In the African, conflict-ridden country of Burundi lives the greatest man-eater of our times, a male Nile crocodile measuring six meters long and weighing around one ton. He is the largest Nile crocodile alive, as well as the largest individual predator in the entire African continent, and according to the natives and to Patrice Faye (a French naturalist who has spent years trying to capture the man-eater), he has killed over 300 people by now!
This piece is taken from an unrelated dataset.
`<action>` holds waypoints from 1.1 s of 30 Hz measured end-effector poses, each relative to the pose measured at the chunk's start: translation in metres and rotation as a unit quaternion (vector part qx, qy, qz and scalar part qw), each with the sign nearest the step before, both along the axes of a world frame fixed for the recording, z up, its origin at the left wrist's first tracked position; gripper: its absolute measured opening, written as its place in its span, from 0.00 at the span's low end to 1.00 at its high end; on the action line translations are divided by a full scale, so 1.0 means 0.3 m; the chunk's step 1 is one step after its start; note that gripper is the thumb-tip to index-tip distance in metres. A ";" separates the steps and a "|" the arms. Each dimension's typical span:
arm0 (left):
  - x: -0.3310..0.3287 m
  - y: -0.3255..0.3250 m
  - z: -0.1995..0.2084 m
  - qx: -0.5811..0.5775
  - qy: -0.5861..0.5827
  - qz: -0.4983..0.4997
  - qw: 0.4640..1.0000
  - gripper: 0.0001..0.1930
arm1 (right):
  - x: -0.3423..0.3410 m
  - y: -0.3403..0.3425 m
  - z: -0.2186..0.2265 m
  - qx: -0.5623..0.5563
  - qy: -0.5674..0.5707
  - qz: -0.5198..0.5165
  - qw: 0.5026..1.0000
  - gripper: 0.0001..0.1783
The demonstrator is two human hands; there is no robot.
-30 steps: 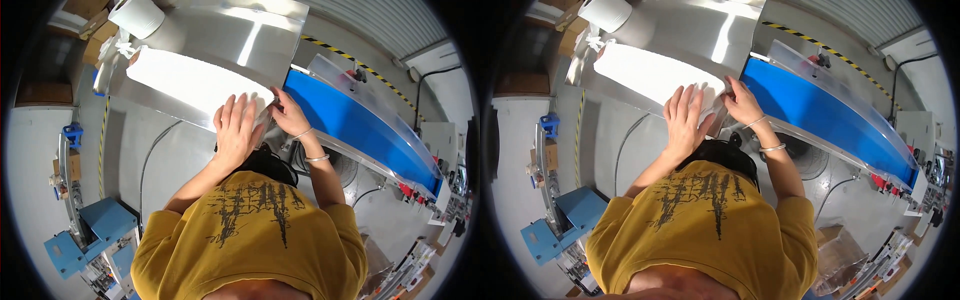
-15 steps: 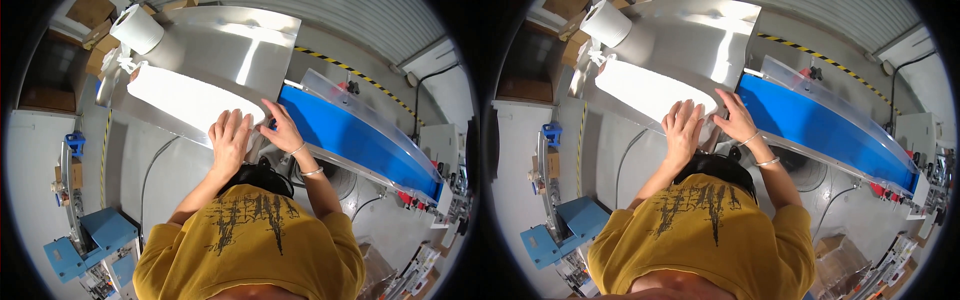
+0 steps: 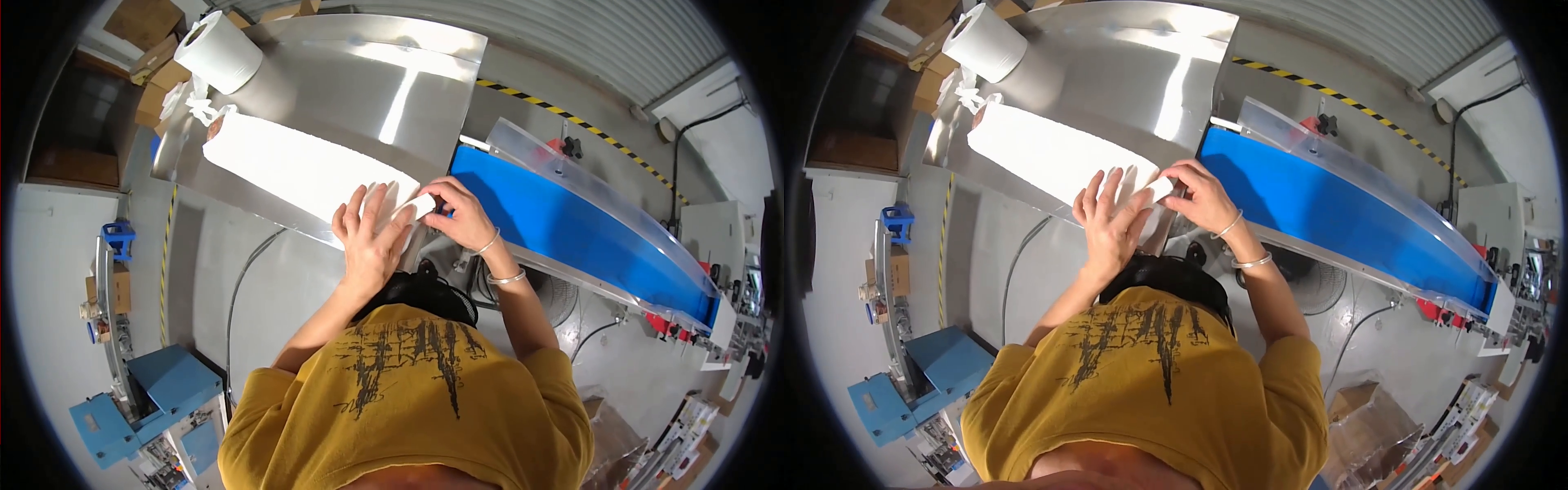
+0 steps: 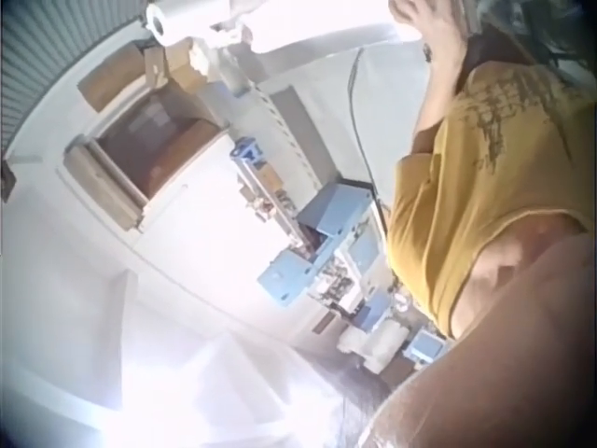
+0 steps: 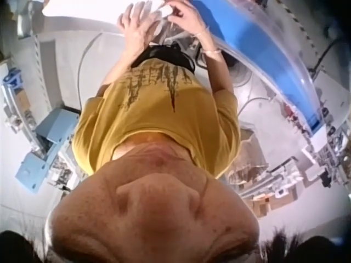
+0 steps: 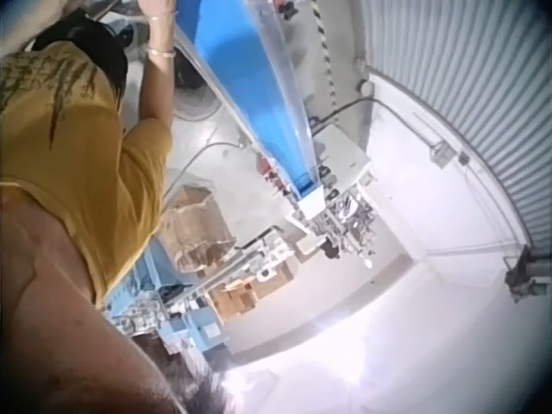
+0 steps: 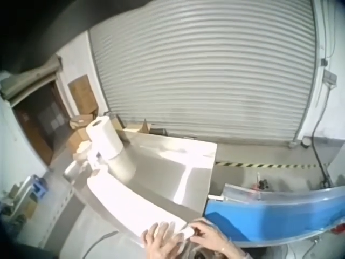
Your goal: Operating industrial paper processing machinery and organizing stacks of paper products.
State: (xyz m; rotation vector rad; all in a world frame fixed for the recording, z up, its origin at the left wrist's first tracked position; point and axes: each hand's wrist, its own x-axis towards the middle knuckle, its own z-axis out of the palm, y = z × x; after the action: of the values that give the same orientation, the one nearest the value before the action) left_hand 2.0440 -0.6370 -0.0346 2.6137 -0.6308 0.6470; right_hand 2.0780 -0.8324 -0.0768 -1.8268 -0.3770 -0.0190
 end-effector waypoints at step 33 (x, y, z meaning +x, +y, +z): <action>0.060 0.081 -0.004 -0.060 0.021 -0.004 0.998 0.19 | -0.123 -0.538 -0.212 -0.173 0.242 -0.479 0.826 0.34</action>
State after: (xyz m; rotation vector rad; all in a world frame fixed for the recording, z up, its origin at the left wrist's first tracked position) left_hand 2.0621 -0.6126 -0.0358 2.5059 -0.5717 0.6067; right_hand 2.0413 -0.9936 -0.1403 -2.1150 0.9790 -0.1863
Although still alive and active, the crocodile (nicknamed “Gustave” by Faye) has already become a legend. (There’s even a movie loosely based on his story, although it is quite bad).
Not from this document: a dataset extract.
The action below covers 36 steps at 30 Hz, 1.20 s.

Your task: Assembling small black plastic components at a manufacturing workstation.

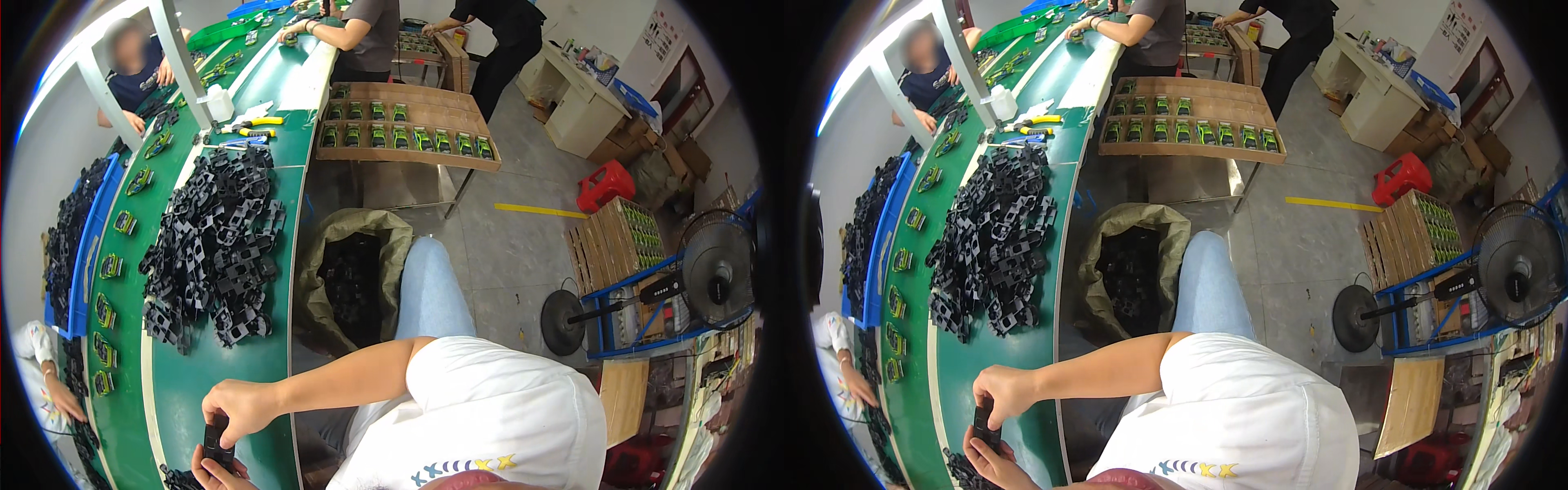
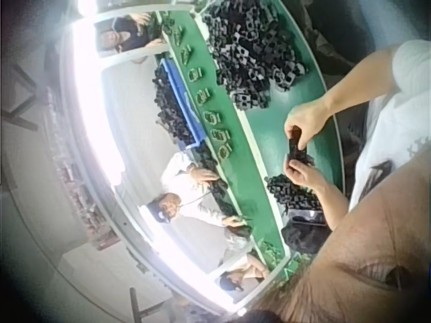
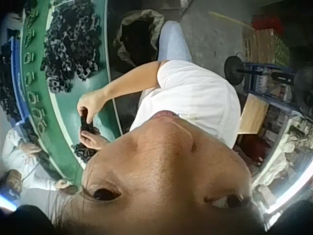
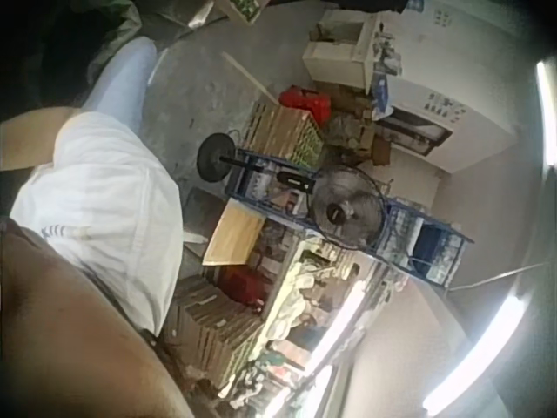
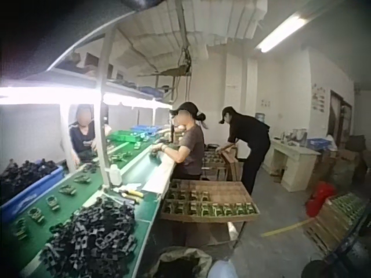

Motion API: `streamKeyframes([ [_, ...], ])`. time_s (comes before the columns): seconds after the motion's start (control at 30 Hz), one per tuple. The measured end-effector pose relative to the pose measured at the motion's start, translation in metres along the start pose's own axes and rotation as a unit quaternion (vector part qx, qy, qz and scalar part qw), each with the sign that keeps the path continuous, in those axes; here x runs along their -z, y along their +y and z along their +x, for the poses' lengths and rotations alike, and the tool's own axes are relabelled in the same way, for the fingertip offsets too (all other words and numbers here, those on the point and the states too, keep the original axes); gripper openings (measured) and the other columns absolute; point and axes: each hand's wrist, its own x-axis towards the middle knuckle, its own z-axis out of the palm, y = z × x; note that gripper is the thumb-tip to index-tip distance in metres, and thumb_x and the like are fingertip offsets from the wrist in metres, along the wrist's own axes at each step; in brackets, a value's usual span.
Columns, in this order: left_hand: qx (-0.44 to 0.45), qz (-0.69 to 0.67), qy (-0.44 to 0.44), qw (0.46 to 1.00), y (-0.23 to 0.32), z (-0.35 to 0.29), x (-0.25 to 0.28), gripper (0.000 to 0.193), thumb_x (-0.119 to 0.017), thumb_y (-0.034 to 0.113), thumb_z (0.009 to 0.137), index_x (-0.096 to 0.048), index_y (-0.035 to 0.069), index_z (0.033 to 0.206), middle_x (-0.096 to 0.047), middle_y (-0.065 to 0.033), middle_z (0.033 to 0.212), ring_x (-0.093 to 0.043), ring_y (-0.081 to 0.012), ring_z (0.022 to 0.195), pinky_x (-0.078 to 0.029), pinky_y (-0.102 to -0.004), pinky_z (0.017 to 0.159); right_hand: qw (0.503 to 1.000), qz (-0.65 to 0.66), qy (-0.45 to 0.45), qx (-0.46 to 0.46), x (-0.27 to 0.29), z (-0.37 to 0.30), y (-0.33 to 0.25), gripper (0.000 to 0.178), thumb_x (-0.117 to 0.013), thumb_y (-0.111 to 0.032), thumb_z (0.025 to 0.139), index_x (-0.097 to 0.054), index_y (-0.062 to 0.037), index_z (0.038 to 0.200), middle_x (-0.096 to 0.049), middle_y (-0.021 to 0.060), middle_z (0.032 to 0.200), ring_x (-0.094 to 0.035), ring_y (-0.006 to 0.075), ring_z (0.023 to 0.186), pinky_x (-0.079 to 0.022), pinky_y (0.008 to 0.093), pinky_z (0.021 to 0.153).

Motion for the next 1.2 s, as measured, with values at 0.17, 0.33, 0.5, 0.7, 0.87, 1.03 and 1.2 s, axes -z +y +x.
streamKeyframes([
  [0.17,-0.04,-0.003,-0.024,0.999,-0.014,0.006,0.007,0.039,-0.053,0.033,0.093,-0.052,0.0,0.113,-0.058,-0.0104,0.08,-0.049,-0.0154,0.06,-0.041,-0.0284,0.051,0.997,0.068,-0.005,-0.022,0.005,-0.002,0.0,0.031,-0.076,-0.012,0.061,-0.062,0.0049,0.084,-0.064,0.0117,0.073,-0.061,0.019,0.067,-0.048,0.0302,0.06],
  [0.33,-0.156,0.151,-0.15,0.964,-0.001,0.001,0.017,0.053,-0.071,0.002,0.077,-0.044,-0.001,0.123,-0.06,-0.02,0.103,-0.061,-0.0235,0.089,-0.051,-0.0339,0.075,0.998,0.053,-0.012,-0.012,0.006,0.002,0.01,0.028,-0.076,-0.01,0.061,-0.063,0.0045,0.081,-0.064,0.0115,0.073,-0.062,0.0192,0.067,-0.048,0.0303,0.059],
  [0.5,-0.229,0.323,-0.159,0.904,0.028,-0.003,0.009,0.051,-0.074,0.004,0.074,-0.05,-0.003,0.118,-0.061,-0.0216,0.103,-0.063,-0.0259,0.088,-0.051,-0.0342,0.08,1.0,0.004,0.006,0.015,0.005,-0.001,0.009,0.026,-0.075,-0.014,0.061,-0.064,0.0034,0.077,-0.064,0.0124,0.073,-0.062,0.0251,0.069,-0.048,0.0333,0.061],
  [0.7,-0.227,0.249,-0.055,0.94,0.004,0.006,0.044,0.058,-0.068,-0.004,0.071,-0.047,-0.002,0.125,-0.059,-0.0096,0.099,-0.058,-0.0176,0.08,-0.048,-0.0284,0.071,0.998,-0.008,0.036,0.049,-0.003,-0.003,-0.011,0.061,-0.078,-0.034,0.067,-0.052,0.0019,0.109,-0.059,0.0141,0.09,-0.059,0.0231,0.071,-0.048,0.0335,0.063],
  [0.87,-0.159,0.273,0.052,0.947,0.041,0.042,0.075,0.05,-0.073,0.005,0.07,-0.053,-0.004,0.115,-0.061,-0.0119,0.096,-0.059,-0.0185,0.083,-0.047,-0.0281,0.076,0.998,-0.016,0.02,-0.05,0.0,-0.001,0.003,0.035,-0.074,-0.024,0.076,-0.062,-0.0004,0.098,-0.064,0.0075,0.086,-0.06,0.0125,0.076,-0.05,0.0263,0.071],
  [1.03,-0.171,0.385,0.106,0.901,0.013,0.123,0.13,0.047,-0.074,0.026,0.073,-0.058,-0.001,0.108,-0.063,-0.0169,0.094,-0.062,-0.0275,0.085,-0.047,-0.0328,0.077,0.995,-0.091,0.026,0.012,-0.013,-0.007,0.017,0.014,-0.07,-0.012,0.078,-0.064,-0.0003,0.084,-0.062,0.0078,0.076,-0.06,0.0124,0.06,-0.049,0.0235,0.056],
  [1.2,-0.005,0.509,0.17,0.844,-0.069,0.218,0.206,0.06,-0.071,0.045,0.071,-0.06,0.002,0.111,-0.06,-0.019,0.102,-0.06,-0.0315,0.094,-0.047,-0.0381,0.083,0.991,-0.118,-0.004,0.055,-0.02,-0.002,0.023,0.008,-0.07,-0.005,0.076,-0.062,-0.0016,0.078,-0.06,0.0068,0.071,-0.058,0.0132,0.056,-0.047,0.0232,0.052],
])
Natives say he kills for fun, not just for food; that he kills several people in every attack, and then disappears for months, or even years, only to reappear later in another, different location to kill again. No one can predict when or where he will appear next. He is also said to have a monstrous appetite, and rumor has it that he killed and devoured an adult male hippopotamus (an extremely dangerous and powerful animal that most crocodiles avoid). Gustave’s body armor carries countless scars made by knives, spears and even firearms. A dark spot on the top of his head is the only remaining trace of a bullet wound that was supposed to put and end to his reign. But all hunters (and even, once, a group of armed soldiers) have failed to kill him.
Faye himself tried to capture Gustave by building a huge underwater trap, but, although the crocodile did show up, he never approached the cage. He just swam around it, “as if mocking his would-be captors”. Said to be over 60 years old, Gustave is probably too experienced and smart to be fooled, so it seems likely that he will continue with his depredations and perhaps, soon, claim the title of the most prolific man eater for himself. Things have changed a lot since the times of the Champawat tigress; Patrice Faye no longer wants to kill Gustave. He wants to protect him from human retaliation; by capturing Gustave alive and keeping him in a safe enclosure, Faye hopes to save human lives as well as the man eater himself, and perhaps use him as breeding stock to help the conservation of the Nile crocodile as well. The enclosure has already been built in the Ruzizi National Park of Burundi, waiting for the capture of the greatest man eater of our times.